==== Dataset ====
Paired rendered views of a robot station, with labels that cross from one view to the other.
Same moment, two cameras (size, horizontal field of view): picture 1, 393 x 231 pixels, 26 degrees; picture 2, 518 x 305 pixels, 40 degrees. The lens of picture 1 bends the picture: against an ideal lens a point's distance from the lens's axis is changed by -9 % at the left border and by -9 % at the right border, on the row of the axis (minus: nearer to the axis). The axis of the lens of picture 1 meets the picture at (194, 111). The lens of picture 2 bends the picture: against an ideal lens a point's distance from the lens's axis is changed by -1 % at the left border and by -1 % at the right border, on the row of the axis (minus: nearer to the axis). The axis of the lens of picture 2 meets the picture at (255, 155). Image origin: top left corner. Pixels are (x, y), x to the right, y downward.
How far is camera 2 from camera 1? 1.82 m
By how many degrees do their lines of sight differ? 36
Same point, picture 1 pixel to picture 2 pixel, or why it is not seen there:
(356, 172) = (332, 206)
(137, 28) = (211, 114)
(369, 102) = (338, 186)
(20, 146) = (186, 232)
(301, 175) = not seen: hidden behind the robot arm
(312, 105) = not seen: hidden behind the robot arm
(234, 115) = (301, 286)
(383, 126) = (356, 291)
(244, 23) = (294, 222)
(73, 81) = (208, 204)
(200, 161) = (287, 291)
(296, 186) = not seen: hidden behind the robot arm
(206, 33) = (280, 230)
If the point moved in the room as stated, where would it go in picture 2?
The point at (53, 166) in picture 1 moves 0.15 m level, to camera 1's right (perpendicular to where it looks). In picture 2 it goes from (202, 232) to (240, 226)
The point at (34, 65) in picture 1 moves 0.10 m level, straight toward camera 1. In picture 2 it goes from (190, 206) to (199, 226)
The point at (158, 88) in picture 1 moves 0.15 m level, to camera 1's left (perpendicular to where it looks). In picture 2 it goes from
====
Should a line in the material contain "hidden", copy it.

Answer space ->
(301, 175) = not seen: hidden behind the robot arm
(312, 105) = not seen: hidden behind the robot arm
(296, 186) = not seen: hidden behind the robot arm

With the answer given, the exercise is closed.